My phone was silent yesterday, as it has been for weeks. This wasn’t surprising, since the person I was waiting to hear from was Terence Gomes, president of Roxbury Community College.
The longtime leader has been pretty much silent at a time of what can fairly be called crisis for his school. RCC is under both federal and state investigation for financial-aid issues and underreported campus crime. There was widespread outrage, as well, over a jobtraining program, funded by a group of major CEOs, that Gomes rejected, even though it would have provided a prime opportunity for his students at no cost to the school.

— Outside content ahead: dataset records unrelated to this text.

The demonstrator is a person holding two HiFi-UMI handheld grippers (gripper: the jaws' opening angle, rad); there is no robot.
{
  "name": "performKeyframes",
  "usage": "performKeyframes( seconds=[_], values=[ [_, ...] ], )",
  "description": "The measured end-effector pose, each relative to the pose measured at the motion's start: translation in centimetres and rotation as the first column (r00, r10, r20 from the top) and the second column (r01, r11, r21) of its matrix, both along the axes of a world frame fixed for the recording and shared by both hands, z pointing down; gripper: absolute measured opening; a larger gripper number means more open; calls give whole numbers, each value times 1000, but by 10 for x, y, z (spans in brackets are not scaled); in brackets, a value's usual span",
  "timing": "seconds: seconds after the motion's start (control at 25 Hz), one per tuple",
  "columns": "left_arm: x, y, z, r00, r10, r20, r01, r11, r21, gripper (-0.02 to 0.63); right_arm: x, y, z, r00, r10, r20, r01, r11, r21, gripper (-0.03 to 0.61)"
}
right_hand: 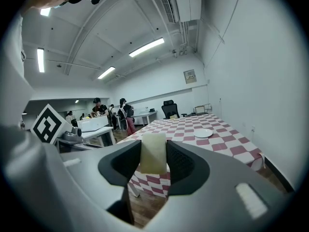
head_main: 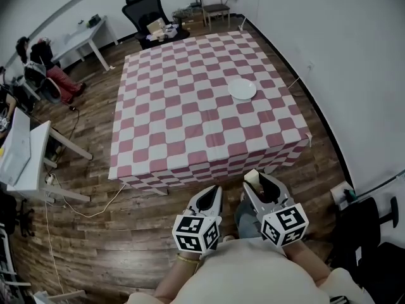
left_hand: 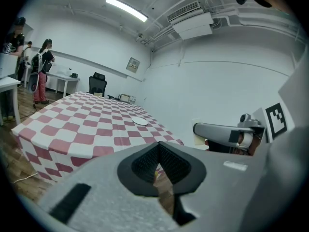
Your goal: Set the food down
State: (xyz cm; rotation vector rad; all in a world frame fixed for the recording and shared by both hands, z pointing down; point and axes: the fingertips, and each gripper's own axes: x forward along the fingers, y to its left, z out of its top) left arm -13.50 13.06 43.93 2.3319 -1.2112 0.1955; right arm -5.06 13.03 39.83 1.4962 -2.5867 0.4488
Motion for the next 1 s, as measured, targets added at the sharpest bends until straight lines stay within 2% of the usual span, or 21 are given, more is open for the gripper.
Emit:
performKeyframes(
  seconds=[1.0],
  values=[
    [51, -151, -12, 996, -95, 1, 95, 995, -14, 3, 55, -161, -14, 997, -71, 7, 71, 997, 4, 170]
  ],
)
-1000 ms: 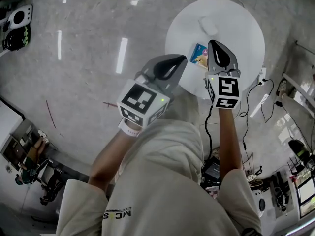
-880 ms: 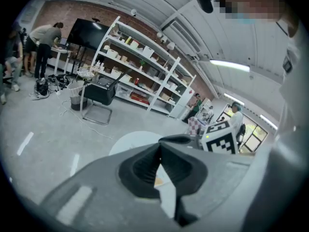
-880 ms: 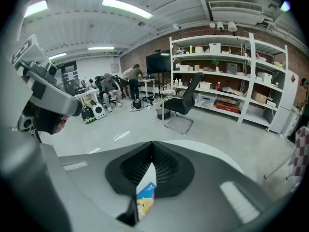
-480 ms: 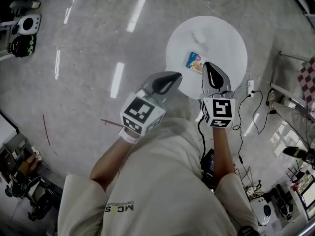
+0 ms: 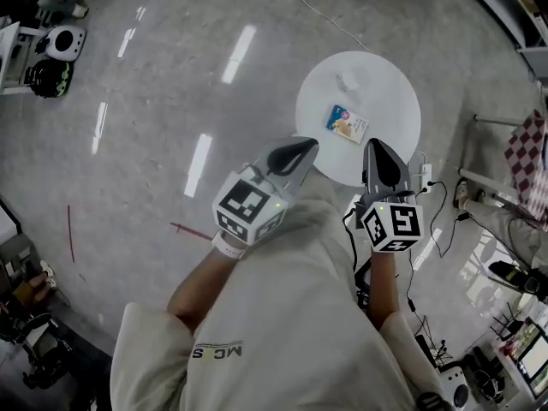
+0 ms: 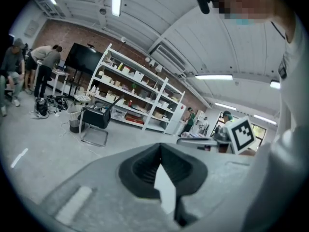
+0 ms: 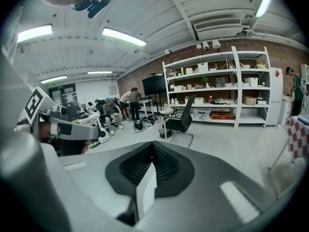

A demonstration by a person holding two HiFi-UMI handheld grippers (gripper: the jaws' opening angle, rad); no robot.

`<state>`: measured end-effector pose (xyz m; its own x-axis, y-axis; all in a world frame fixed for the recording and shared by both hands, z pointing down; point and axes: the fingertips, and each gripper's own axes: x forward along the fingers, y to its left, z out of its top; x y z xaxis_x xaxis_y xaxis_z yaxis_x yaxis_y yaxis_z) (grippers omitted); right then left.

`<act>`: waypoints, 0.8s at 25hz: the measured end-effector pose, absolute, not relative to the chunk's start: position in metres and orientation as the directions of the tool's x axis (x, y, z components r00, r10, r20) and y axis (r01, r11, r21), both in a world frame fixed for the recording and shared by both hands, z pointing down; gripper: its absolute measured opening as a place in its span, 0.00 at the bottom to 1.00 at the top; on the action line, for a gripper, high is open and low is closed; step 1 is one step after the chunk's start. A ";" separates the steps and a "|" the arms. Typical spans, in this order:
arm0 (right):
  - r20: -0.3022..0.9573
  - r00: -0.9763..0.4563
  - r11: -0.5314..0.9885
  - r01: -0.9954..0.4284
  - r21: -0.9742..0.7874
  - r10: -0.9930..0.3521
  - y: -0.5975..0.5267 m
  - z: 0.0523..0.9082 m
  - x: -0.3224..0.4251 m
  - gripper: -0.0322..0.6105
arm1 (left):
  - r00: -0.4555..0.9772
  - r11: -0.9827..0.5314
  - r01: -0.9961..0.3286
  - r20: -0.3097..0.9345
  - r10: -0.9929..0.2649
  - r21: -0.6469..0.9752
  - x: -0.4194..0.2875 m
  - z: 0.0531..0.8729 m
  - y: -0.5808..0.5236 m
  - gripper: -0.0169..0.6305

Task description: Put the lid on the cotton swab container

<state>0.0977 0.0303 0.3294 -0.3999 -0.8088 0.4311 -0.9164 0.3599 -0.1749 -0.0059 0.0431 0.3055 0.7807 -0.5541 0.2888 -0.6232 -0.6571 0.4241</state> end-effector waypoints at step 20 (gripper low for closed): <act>0.293 -0.394 0.363 -0.919 -0.157 -0.871 0.077 0.251 0.076 0.05 | 0.668 -0.605 -0.742 0.244 -0.703 0.288 -0.070 0.233 0.085 0.02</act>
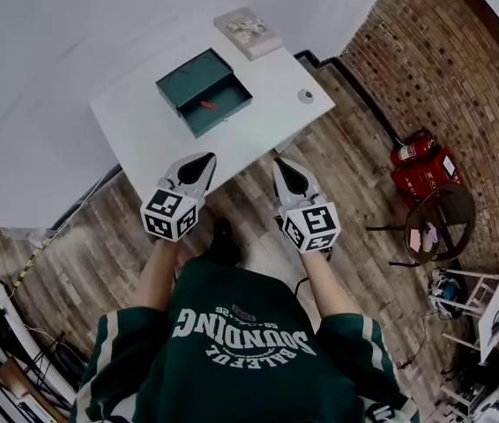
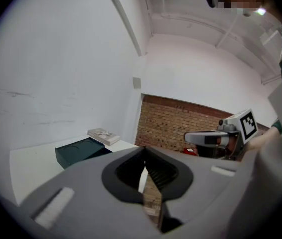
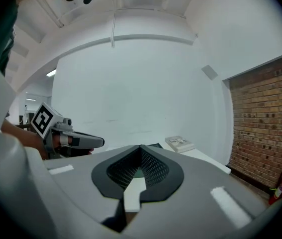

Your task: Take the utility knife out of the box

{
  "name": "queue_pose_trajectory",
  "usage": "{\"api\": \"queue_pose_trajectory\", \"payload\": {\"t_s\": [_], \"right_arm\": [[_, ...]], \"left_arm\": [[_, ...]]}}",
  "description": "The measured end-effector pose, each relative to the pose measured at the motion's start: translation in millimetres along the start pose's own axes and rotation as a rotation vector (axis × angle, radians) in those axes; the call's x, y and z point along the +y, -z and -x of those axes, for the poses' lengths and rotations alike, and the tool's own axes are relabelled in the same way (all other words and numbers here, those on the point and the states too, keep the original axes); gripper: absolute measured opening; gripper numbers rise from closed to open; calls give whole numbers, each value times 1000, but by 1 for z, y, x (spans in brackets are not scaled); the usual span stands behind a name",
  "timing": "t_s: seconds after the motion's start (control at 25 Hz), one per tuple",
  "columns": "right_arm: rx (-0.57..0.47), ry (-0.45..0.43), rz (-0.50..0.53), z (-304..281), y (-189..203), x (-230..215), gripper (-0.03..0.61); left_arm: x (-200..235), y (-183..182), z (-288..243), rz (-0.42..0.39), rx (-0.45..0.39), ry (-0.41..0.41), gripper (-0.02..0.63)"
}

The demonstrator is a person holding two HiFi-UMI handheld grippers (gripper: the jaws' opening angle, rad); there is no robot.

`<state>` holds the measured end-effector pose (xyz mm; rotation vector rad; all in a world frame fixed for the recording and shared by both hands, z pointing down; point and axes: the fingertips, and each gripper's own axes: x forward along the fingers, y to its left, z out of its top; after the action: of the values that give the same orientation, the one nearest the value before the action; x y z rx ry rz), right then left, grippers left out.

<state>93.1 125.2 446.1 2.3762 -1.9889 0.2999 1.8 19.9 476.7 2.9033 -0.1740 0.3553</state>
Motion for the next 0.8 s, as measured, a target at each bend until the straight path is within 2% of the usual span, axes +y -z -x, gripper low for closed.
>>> {"api": "queue_pose_trajectory", "payload": {"t_s": [0.24, 0.52, 0.8], "right_arm": [[18, -55, 18, -79, -18, 2, 2], [49, -139, 39, -139, -21, 1, 2], [69, -289, 54, -213, -22, -4, 2]], "left_arm": [[66, -16, -23, 25, 1, -29, 52], [102, -23, -36, 57, -7, -79, 52], [147, -27, -55, 92, -17, -206, 52]]}}
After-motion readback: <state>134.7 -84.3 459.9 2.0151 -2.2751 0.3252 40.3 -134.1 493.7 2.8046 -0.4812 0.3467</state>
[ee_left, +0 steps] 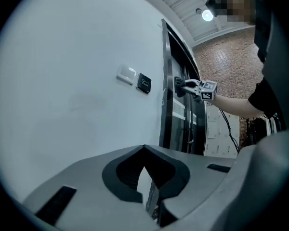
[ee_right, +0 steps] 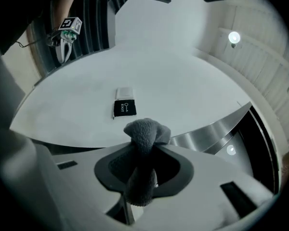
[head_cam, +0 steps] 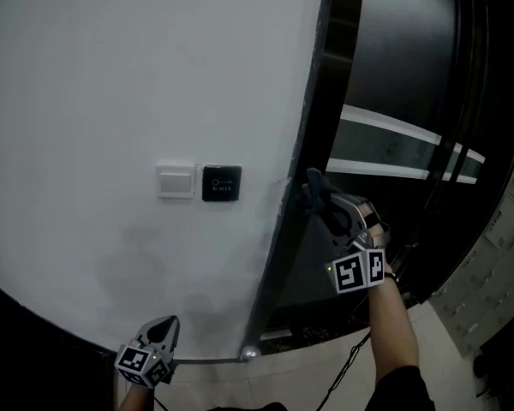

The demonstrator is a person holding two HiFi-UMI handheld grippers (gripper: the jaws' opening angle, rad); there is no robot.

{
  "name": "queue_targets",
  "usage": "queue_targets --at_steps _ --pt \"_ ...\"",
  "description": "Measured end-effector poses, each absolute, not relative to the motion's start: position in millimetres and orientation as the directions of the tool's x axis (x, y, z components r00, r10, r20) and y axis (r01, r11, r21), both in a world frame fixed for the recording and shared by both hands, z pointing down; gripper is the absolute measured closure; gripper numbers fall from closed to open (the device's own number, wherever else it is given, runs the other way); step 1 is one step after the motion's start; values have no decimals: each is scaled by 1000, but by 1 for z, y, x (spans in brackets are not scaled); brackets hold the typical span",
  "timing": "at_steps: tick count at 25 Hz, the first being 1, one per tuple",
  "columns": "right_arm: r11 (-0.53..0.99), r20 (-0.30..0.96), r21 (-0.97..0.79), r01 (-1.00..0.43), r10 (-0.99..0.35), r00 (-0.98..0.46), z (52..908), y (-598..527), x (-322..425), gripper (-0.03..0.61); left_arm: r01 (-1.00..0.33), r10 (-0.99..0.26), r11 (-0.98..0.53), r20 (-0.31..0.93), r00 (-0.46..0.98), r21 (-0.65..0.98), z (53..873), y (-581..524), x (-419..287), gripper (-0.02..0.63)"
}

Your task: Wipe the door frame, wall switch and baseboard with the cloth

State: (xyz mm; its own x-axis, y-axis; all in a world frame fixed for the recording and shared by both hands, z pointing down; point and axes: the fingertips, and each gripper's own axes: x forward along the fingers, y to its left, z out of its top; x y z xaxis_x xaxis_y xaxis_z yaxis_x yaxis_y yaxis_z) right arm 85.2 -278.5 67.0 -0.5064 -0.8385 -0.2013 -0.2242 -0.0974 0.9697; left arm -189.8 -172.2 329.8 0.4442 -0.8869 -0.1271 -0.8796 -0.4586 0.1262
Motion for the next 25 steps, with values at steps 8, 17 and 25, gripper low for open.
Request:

Through it all, for weeks now, Gomes has declined request after request to explain what is going on at Roxbury Community College. Actually “declined” might not be the right word. He doesn’t turn down requests to talk; he simply ignores them, as if there were nothing to explain.
Not that his silence is complete. The college did recently publish a four-page newspaper detailing what it called an “outpouring of support from faculty and students despite criticism from the Globe.’’ Gomes has also sent a couple of keep-your-head-up e-mails to faculty and staff.
Still, there’s a lot that people want to know. And since he isn’t returning calls, I thought I’d just pose a few questions in this space. Believe me, this is just a sampling.
Q. President Gomes, why would you turn down a jobs program?
A. This has been a true head-scratcher. A business group wanted to pay RCC students $14.50 an hour to train for jobs and then hire them. Why would Gomes oppose this? After they got over their shock, the businesspeople immediately offered the same program to Bunker Hill Community College, whose president calls it a great success.
Q. Why are more students from Roxbury, Dorchester, and Mattapan — the areas RCC was created to serve — now attending Bunker Hill Community College than RCC?
A. With over 1,500 students from these neighborhoods attending community college in Charlestown, there is simply no question that students are voting with their feet and their CharlieCards. If I ran RCC, this would concern me, both for the near and the long-term. What are other colleges doing that yours isn’t?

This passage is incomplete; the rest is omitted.